> [Work instruction]: Please copy the data below exactly, from its first line through the line holding "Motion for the", and skip the pictures.

- - - - - - -

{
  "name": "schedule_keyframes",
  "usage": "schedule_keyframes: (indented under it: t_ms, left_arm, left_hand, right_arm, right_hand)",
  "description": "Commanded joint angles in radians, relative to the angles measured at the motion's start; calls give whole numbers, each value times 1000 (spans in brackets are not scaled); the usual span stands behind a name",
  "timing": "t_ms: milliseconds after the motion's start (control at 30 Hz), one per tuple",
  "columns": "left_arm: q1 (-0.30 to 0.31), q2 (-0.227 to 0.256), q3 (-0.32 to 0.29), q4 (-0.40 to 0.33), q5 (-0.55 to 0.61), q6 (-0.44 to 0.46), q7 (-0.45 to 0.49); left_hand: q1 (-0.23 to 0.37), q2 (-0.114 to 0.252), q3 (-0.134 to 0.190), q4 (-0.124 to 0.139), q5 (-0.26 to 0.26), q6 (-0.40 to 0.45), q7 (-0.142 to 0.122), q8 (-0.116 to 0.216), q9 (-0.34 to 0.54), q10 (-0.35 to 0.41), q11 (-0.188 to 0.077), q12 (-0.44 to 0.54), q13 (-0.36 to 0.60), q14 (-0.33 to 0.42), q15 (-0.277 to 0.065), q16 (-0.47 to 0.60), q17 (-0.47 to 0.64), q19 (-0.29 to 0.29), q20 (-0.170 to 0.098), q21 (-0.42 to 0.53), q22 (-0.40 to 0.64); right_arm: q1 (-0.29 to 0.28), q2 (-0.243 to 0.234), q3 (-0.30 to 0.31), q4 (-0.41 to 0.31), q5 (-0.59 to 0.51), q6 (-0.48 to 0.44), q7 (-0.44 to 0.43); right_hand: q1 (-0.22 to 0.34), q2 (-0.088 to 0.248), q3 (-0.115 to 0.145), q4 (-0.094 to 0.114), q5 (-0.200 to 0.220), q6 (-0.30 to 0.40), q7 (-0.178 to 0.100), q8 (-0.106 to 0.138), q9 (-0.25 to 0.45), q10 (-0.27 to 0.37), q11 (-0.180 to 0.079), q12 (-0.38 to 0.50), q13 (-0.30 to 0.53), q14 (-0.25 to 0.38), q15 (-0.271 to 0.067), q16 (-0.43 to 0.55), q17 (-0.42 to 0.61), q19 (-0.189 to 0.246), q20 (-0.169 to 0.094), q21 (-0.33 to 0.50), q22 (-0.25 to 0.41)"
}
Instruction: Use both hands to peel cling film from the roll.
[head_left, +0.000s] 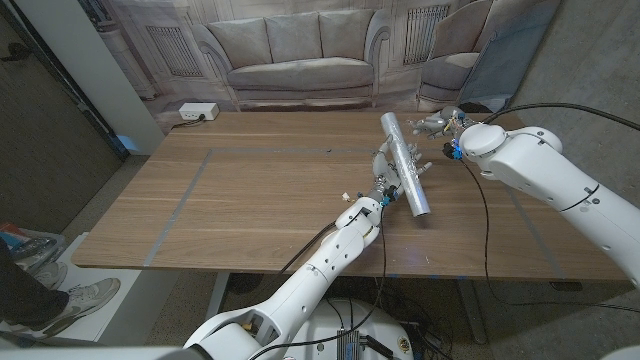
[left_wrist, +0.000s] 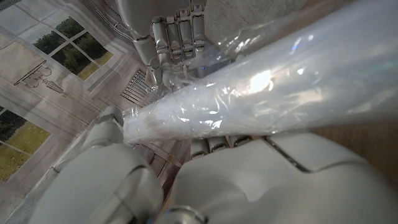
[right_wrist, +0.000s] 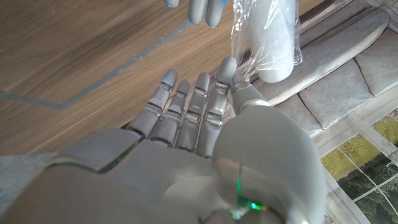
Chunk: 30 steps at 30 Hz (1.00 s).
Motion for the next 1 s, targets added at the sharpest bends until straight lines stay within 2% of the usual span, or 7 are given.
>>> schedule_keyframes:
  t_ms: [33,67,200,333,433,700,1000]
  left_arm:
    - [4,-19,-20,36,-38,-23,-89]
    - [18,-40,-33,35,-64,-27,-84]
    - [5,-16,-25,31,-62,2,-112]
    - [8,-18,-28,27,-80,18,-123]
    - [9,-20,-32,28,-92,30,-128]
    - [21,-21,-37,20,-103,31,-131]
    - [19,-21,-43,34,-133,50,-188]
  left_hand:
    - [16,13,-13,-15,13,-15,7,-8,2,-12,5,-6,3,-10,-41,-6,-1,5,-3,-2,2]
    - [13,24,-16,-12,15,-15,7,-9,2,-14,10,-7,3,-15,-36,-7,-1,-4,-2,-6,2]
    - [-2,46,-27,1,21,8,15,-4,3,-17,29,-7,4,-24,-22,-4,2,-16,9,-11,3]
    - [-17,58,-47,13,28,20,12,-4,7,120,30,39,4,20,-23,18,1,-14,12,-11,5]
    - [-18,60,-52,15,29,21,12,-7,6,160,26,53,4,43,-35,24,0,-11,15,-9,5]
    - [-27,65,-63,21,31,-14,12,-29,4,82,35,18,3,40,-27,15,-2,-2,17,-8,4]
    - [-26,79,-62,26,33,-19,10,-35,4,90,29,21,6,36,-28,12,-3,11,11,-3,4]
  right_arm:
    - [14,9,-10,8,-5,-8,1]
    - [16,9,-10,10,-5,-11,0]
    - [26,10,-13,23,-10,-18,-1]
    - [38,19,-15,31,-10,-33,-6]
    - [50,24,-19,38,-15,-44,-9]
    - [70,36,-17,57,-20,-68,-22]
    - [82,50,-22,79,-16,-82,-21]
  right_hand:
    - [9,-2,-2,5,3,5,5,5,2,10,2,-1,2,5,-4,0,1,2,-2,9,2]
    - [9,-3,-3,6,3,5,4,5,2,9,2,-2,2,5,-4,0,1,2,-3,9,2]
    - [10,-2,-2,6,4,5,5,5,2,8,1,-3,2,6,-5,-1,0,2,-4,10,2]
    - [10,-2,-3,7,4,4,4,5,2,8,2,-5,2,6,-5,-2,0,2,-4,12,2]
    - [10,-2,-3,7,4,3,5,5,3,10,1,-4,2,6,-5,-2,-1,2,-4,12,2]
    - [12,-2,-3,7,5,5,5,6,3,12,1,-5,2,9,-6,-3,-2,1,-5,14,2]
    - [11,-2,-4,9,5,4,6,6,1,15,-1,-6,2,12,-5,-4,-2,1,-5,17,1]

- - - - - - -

> [Solution]:
{
  "name": "schedule_keyframes",
  "usage": "schedule_keyframes: (indented under it: t_ms, left_arm, left_hand, right_arm, right_hand)",
  "description": "Commanded joint angles in radians, relative to the angles measured at the motion's start; calls give whole numbers, each value times 1000 (spans in brackets are not scaled); the usual span stands behind a name",
  "timing": "t_ms: milliseconds after the motion's start (control at 30 Hz), one per tuple",
  "columns": "left_arm: q1 (-0.30 to 0.31), q2 (-0.227 to 0.256), q3 (-0.32 to 0.29), q4 (-0.40 to 0.33), q5 (-0.55 to 0.61), q6 (-0.44 to 0.46), q7 (-0.45 to 0.49); left_hand: q1 (-0.23 to 0.37), q2 (-0.114 to 0.252), q3 (-0.134 to 0.190), q4 (-0.124 to 0.139), q5 (-0.26 to 0.26), q6 (-0.40 to 0.45), q7 (-0.142 to 0.122), q8 (-0.116 to 0.216), q9 (-0.34 to 0.54), q10 (-0.35 to 0.41), q11 (-0.188 to 0.077), q12 (-0.44 to 0.54), q13 (-0.36 to 0.60), q14 (-0.33 to 0.42), q15 (-0.277 to 0.065), q16 (-0.47 to 0.60), q17 (-0.47 to 0.64), q19 (-0.29 to 0.29), q20 (-0.170 to 0.098), q21 (-0.42 to 0.53), q22 (-0.40 to 0.64); right_arm: q1 (-0.29 to 0.28), q2 (-0.243 to 0.234), q3 (-0.30 to 0.31), q4 (-0.41 to 0.31), q5 (-0.59 to 0.51), q6 (-0.48 to 0.44), q7 (-0.44 to 0.43); right_hand: q1 (-0.22 to 0.34), q2 (-0.088 to 0.248), q3 (-0.115 to 0.145), q4 (-0.094 to 0.114), q5 (-0.200 to 0.220), q6 (-0.30 to 0.40), q7 (-0.178 to 0.100), q8 (-0.106 to 0.138), q9 (-0.25 to 0.45), q10 (-0.27 to 0.37), q11 (-0.180 to 0.079), q12 (-0.38 to 0.50), q13 (-0.30 to 0.53), q14 (-0.25 to 0.38), q15 (-0.271 to 0.067), q16 (-0.43 to 0.55), q17 (-0.42 to 0.61), q19 (-0.189 to 0.246), q20 (-0.169 to 0.094), q21 (-0.33 to 0.50), q22 (-0.25 to 0.41)"
}
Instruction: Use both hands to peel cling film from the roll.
[head_left, +0.000s] 
[left_wrist, +0.000s] 
[right_wrist, +0.000s] 
Chunk: 30 steps at 30 Hz (1.00 s).
Motion for the next 1 s, targets added at the sharpest bends until straight lines stay within 2% of the usual span, or 7 are given.

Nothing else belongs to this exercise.